Die Wetterextreme sind womöglich die Ursache für den Einsturz. Am Wochenende war Georg Rehe in seinem Felsenkeller, der schon seit dem 17. Jahrhundert existiert und damals noch für die Bierkühlung genutzt wurde. Dabei fiel dem Schammendorfer der Einsturz auf. „Da ist hinten so Lehmboden und da hab ich festgestellt, dass er eingestürzt ist, so drei auf drei Meter", erklärt Rehe. Da direkt über dem Keller die Staatsstraße verläuft, informierte er das Straßenbauamt. „Ich habe gleich heute das Straßenbauamt angerufen und dann sind die gekommen und haben sich das angeschaut", schildert der Kellerbesitzer die Situation.

Jahrhunderte alter Felsenkeller stürzt ein: Wetter womöglich schuld Verfall
Eingestürzt ist der Felsenkeller von Georg Rehe in Schammendorf. Foto: NEWS5 / Merzbach (NEWS5)

Da allerdings unklar ist, wie viel Überdeckung noch zwischen Straße und Keller vorhanden ist, hat das Straßenbauamt die wichtige Verbindungsroute zwischen Burgkunstadt und Stadelhofen sofort gesperrt. Die Gefahr, dass die Straße einbricht, wenn ein Lastwagen darüberfährt, ist zu groß. In der Fahrbahn haben sich bereits einige Risse gebildet, wobei unklar ist, ob sie die Ursache des Einsturzes sind. Die Schammendorfer können ihr Dorf nur noch über eine schmale Verbindungsstraße erreichen, der Durchgangsverkehr muss weiträumig umgeleitet werden.

Schwerlastverkehr und Wetterextreme als Ursache?

Schuld an dem Einsturz könnte das extreme Wetter sein und der Schwerlastverkehr, der über den Felsenkeller rollt. Durch die Trockenheit und anschließenden Wassereinbruch durch die Starkregenfälle könnte der Lehmboden aufgeweicht sein. „Es kann auch sein, dass der Lehmboden bei der Trockenheit ausgetrocknet ist, dass er dann wieder durch die Feuchtigkeit den Halt verloren hat, dann sind die Steine runtergekracht", beschreibt Georg Rehe die Situation.

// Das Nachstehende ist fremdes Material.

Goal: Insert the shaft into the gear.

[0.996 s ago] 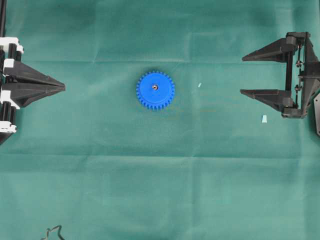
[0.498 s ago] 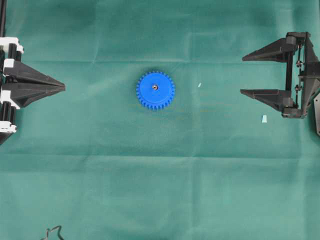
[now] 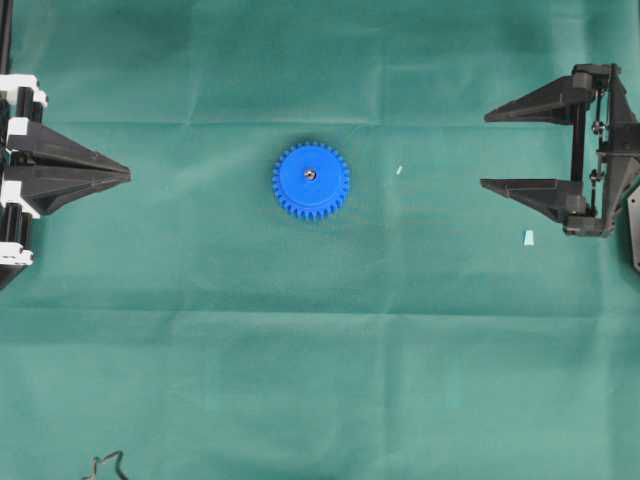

Wie es nun weitergeht, wird sich erst in den nächsten Tagen herausstellen. Das Straßenbauamt muss erst analysieren, wie sich der Einsturz auf die Stabilität der Straße ausgewirkt hat. Bis diese Erkenntnisse vorliegen, bleibt die Verbindungsroute weiterhin komplett gesperrt.